Agreed! If you're going to carry the size, get real and carry the full load. Away from the house I CC and enjoy the concealability of having a compact with a 3.5 in barrel.


----------



## Fuzzee

I do believe people should do research and try out what they end up buying, but at the same time I also know if someone just bought one of these they'll be just fine. :mrgreen:


----------



## Smitty901

Meangreen said:


> True it is a double stack but you can't deny the heritage. Even Para calls it a 1911.
> 
> View attachment 3432


I own Para double stack. It is an outstanding weapon. because it is a 14 round double stack .45 it is a bit heavy


----------



## Meangreen

Smitty901 said:


> I own Para double stack. It is an outstanding weapon. because it is a 14 round double stack .45 it is a bit heavy


I had one in .40 and this convinced me that a 1911 (or clone) should be in .45. I had a little work to do to mine to get it working right, including warrantying all the magazines thru Para. The springs were too weak and they were replaced with a woven double spring.


----------



## kevincali

Fuzzee said:


> I do believe people should do research and try out what they end up buying, but at the same time I also know if someone just bought one of these they'll be just fine. :mrgreen:
> 
> View attachment 3433


That looks familiar. Hmmmm








While I do love it, I've been looking at a 1911 in .45

Why stop at only one caliber???? And one type of gun?????


----------



## Smitty901

Meangreen said:


> I had one in .40 and this convinced me that a 1911 (or clone) should be in .45. I had a little work to do to mine to get it working right, including warrantying all the magazines thru Para. The springs were too weak and they were replaced with a woven double spring.

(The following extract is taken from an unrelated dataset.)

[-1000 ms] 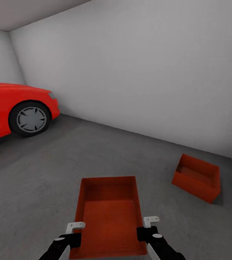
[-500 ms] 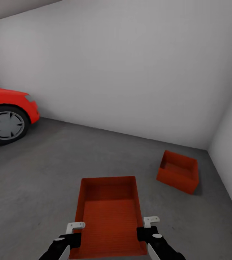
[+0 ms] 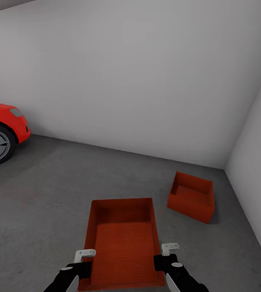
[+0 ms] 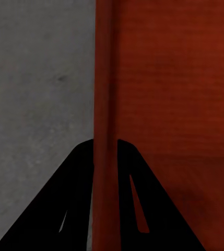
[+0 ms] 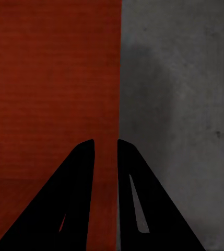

I am in agreement the 1911 is a 45


----------



## inceptor

kevincali said:


> That looks familiar. Hmmmm
> View attachment 3436
> 
> 
> While I do love it, I've been looking at a 1911 in .45
> 
> *Why stop at only one calibe*r???? And one type of gun?????


Cost, availability. The fewer calibers you have, the more you can accumulate and the more you have for each gun.


----------



## LunaticFringeInc

Meangreen said:


> Over 80% of law enforcement agencies use Glock.


Is that the same gun the police were using in that shoot out up north in the New England area where they shot something like 22 bystanders before getting the bad guy...don't remember the exact details as that was a few months ago. Im thinking there is an 80% chance here if we play the odds game.

My point is, that just because the police use it doesn't mean its the shiznick. The Military uses 9mm FMJ and they kill all kinds of hostile advesarys these days with it but would you choose a 124 gr FMJ as your carry ammo? A lot of cops these days suck at gun handling. Many never used a gun until they got on the force. About half of them that are able to maintain their qualification are actually kind of scary at the range when you watch them qualify! Armed Security Guards are even scarier!!! I wear a Threat Level IIIA bullet proof vest when I have to requalify!!! Most of these folks shoot patterns not groups! I have seen more than a few(even in the military) that would be better off throwing their gun at the target 15 feet away than they would be trying to shoot it! Its not the tool but the fool with the tool that really counts in a armed confrontation.

I still aint forgot the guy who brought his Glock into the gun shop one afternoon a few years back. I tried not to laugh but it was hard. Apparently while he was at work, Rover must have found where he stashed his pistol and used it as a chew toy. Long story short, it fired just fine, but the grip area was so chewed up you almost needed a crowbar to get the mag out of the gun and a press to cram another one up in the magazine well. There was little the gun smith could do to repair it. He had two options...order another frame for about 2/3 what the gun cost him new and wait about 6 to 8 weeks to get it or buy another plastic gun for a few bucks more. Now that just sucks! I aint got that problem with any of my steel guns...just saying


----------



## Fuzzee

kevincali said:


> That looks familiar. Hmmmm
> View attachment 3436
> 
> 
> While I do love it, I've been looking at a 1911 in .45
> 
> Why stop at only one caliber???? And one type of gun?????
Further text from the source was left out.